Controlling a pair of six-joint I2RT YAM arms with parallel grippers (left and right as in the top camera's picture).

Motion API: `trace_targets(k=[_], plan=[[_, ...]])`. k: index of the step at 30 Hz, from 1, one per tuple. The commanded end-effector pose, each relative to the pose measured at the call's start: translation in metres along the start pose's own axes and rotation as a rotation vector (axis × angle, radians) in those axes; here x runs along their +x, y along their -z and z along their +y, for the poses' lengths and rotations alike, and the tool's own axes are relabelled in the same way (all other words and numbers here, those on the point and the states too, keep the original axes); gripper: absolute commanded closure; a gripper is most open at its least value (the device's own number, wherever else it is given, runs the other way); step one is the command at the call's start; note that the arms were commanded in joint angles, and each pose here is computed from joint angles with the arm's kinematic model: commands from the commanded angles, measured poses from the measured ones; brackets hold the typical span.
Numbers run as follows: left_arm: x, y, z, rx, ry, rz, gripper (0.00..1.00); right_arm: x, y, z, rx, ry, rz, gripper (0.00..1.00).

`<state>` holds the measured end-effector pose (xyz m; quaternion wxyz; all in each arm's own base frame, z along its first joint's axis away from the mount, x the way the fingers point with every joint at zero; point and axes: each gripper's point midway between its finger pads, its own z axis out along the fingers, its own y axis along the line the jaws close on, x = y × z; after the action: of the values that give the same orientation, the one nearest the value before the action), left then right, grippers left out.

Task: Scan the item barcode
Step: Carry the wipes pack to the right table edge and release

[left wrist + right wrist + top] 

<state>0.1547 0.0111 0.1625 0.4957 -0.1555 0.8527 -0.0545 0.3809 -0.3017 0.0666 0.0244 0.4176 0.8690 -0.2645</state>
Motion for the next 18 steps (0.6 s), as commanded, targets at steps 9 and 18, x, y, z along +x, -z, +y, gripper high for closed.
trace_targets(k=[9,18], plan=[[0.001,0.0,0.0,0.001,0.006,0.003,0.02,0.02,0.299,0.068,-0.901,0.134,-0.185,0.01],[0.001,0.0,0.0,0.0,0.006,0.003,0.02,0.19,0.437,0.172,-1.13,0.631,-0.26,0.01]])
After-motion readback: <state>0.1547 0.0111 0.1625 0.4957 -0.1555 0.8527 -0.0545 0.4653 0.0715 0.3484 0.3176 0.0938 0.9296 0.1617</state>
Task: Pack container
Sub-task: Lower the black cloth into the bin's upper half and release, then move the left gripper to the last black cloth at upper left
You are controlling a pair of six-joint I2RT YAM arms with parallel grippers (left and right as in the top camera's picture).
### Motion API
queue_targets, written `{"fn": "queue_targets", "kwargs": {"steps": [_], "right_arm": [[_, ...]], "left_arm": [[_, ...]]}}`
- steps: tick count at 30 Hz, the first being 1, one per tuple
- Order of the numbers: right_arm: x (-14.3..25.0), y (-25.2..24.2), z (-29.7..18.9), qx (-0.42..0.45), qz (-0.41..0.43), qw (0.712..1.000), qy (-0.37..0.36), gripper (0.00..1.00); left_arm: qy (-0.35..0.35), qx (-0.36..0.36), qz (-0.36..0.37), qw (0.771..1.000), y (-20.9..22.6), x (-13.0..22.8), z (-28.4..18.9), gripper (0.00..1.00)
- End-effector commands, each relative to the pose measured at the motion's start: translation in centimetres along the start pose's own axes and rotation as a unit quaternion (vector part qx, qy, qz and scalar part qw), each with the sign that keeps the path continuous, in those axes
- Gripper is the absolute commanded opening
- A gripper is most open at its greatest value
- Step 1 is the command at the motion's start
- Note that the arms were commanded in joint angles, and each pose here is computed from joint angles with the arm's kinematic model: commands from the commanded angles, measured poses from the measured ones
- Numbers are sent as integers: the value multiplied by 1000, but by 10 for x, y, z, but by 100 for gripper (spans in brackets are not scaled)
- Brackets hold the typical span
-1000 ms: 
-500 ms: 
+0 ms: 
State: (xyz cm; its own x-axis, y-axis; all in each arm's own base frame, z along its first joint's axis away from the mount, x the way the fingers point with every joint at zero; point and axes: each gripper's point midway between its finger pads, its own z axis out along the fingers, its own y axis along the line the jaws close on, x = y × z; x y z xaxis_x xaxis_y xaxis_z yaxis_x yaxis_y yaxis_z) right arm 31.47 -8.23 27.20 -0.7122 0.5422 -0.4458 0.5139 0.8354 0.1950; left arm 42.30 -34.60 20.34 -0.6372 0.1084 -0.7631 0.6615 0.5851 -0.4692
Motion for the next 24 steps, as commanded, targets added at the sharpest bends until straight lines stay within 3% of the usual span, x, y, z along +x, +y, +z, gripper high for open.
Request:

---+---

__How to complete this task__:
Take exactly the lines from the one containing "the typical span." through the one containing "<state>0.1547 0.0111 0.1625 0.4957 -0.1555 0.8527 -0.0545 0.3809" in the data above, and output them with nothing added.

__Answer for this exercise__:
Motion API: `trace_targets(k=[_], plan=[[_, ...]])`. k: index of the step at 30 Hz, from 1, one per tuple. The commanded end-effector pose, each relative to the pose measured at the call's start: translation in metres along the start pose's own axes and rotation as a rotation vector (axis × angle, radians) in those axes; here x runs along their +x, y along their -z and z along their +y, for the poses' lengths and rotations alike, and the tool's own axes are relabelled in the same way (all other words and numbers here, those on the point and the states too, keep the original axes); gripper: absolute commanded closure; a gripper is most open at its least value (the device's own number, wherever else it is given, runs the other way); step one is the command at the call's start; note that the arms were commanded in joint angles, and each pose here is computed from joint angles with the arm's kinematic model: commands from the commanded angles, measured poses from the measured ones; brackets hold the typical span.
Numbers run as follows: left_arm: x, y, z, rx, ry, rz, gripper (0.00..1.00); right_arm: x, y, z, rx, ry, rz, gripper (0.00..1.00).

`<state>` holds the measured end-effector pose (xyz m; quaternion wxyz; all in each arm's own base frame, z along its first joint's axis away from the mount, x the way the fingers point with every joint at zero; point and axes: each gripper's point midway between its finger pads, its own z axis out along the fingers, its own y axis along the line the jaws close on, x = y × z; after the action: of the values that give the same orientation, the one nearest the value before the action), left then right, grippers left out.

Task: Scan the item barcode
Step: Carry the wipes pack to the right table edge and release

[left wrist + right wrist + top] 

<state>0.1547 0.0111 0.1625 0.4957 -0.1555 0.8527 -0.0545 0.3809 -0.3017 0.0666 0.0244 0.4176 0.8690 -0.2645</state>

The required response has been given in full.